=== Section Start ===

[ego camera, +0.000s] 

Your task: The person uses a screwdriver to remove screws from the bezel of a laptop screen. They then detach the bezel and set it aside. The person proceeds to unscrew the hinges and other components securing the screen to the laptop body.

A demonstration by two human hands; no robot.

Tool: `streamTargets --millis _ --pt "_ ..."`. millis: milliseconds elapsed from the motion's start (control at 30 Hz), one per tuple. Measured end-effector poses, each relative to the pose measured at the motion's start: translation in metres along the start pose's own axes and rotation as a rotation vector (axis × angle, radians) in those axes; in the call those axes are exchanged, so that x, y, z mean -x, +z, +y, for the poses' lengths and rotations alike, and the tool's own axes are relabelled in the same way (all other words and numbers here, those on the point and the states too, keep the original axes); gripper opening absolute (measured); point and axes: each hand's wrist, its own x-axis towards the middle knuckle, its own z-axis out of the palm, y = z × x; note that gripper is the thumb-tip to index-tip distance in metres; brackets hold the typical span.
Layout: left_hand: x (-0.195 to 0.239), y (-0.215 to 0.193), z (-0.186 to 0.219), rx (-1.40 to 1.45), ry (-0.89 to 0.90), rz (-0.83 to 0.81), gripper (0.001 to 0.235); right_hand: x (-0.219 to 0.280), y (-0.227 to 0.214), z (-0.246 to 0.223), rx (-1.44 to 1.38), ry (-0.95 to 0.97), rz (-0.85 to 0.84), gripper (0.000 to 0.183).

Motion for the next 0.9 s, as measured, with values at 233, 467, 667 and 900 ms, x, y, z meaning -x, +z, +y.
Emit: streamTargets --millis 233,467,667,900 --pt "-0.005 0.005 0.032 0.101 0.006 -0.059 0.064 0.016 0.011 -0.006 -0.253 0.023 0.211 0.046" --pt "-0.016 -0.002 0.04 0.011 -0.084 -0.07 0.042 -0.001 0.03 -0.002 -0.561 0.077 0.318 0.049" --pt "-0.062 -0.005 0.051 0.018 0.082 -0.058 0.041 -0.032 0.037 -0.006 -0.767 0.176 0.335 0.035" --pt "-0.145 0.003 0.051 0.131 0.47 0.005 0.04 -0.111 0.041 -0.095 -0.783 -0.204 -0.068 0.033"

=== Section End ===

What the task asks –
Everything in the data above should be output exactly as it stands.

Task solution –
[ego camera, +0.000s] 

Your task: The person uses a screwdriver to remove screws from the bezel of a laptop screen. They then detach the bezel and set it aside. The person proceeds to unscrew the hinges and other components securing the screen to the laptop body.

A demonstration by two human hands; no robot.

Tool: `streamTargets --millis _ --pt "_ ..."`. millis: milliseconds elapsed from the motion's start (control at 30 Hz), one per tuple. Measured end-effector poses, each relative to the pose measured at the motion's start: translation in metres along the start pose's own axes and rotation as a rotation vector (axis × angle, radians) in those axes; in the call those axes are exchanged, so that x, y, z mean -x, +z, +y, for the poses' lengths and rotations alike, and the tool's own axes are relabelled in the same way (all other words and numbers here, those on the point and the states too, keep the original axes); gripper opening absolute (measured); point and axes: each hand's wrist, its own x-axis towards the middle knuckle, its own z-axis out of the palm, y = z × x; note that gripper is the thumb-tip to index-tip distance in metres; brackets hold the typical span.
Layout: left_hand: x (-0.195 to 0.239), y (-0.215 to 0.193), z (-0.186 to 0.219), rx (-1.40 to 1.45), ry (-0.89 to 0.90), rz (-0.83 to 0.81), gripper (0.001 to 0.235); right_hand: x (-0.219 to 0.280), y (-0.227 to 0.214), z (-0.246 to 0.223), rx (-1.44 to 1.38), ry (-0.95 to 0.97), rz (-0.85 to 0.84), gripper (0.000 to 0.183).

Motion for the next 0.9 s, as measured, with values at 233, 467, 667 and 900 ms, x, y, z meaning -x, +z, +y.
Emit: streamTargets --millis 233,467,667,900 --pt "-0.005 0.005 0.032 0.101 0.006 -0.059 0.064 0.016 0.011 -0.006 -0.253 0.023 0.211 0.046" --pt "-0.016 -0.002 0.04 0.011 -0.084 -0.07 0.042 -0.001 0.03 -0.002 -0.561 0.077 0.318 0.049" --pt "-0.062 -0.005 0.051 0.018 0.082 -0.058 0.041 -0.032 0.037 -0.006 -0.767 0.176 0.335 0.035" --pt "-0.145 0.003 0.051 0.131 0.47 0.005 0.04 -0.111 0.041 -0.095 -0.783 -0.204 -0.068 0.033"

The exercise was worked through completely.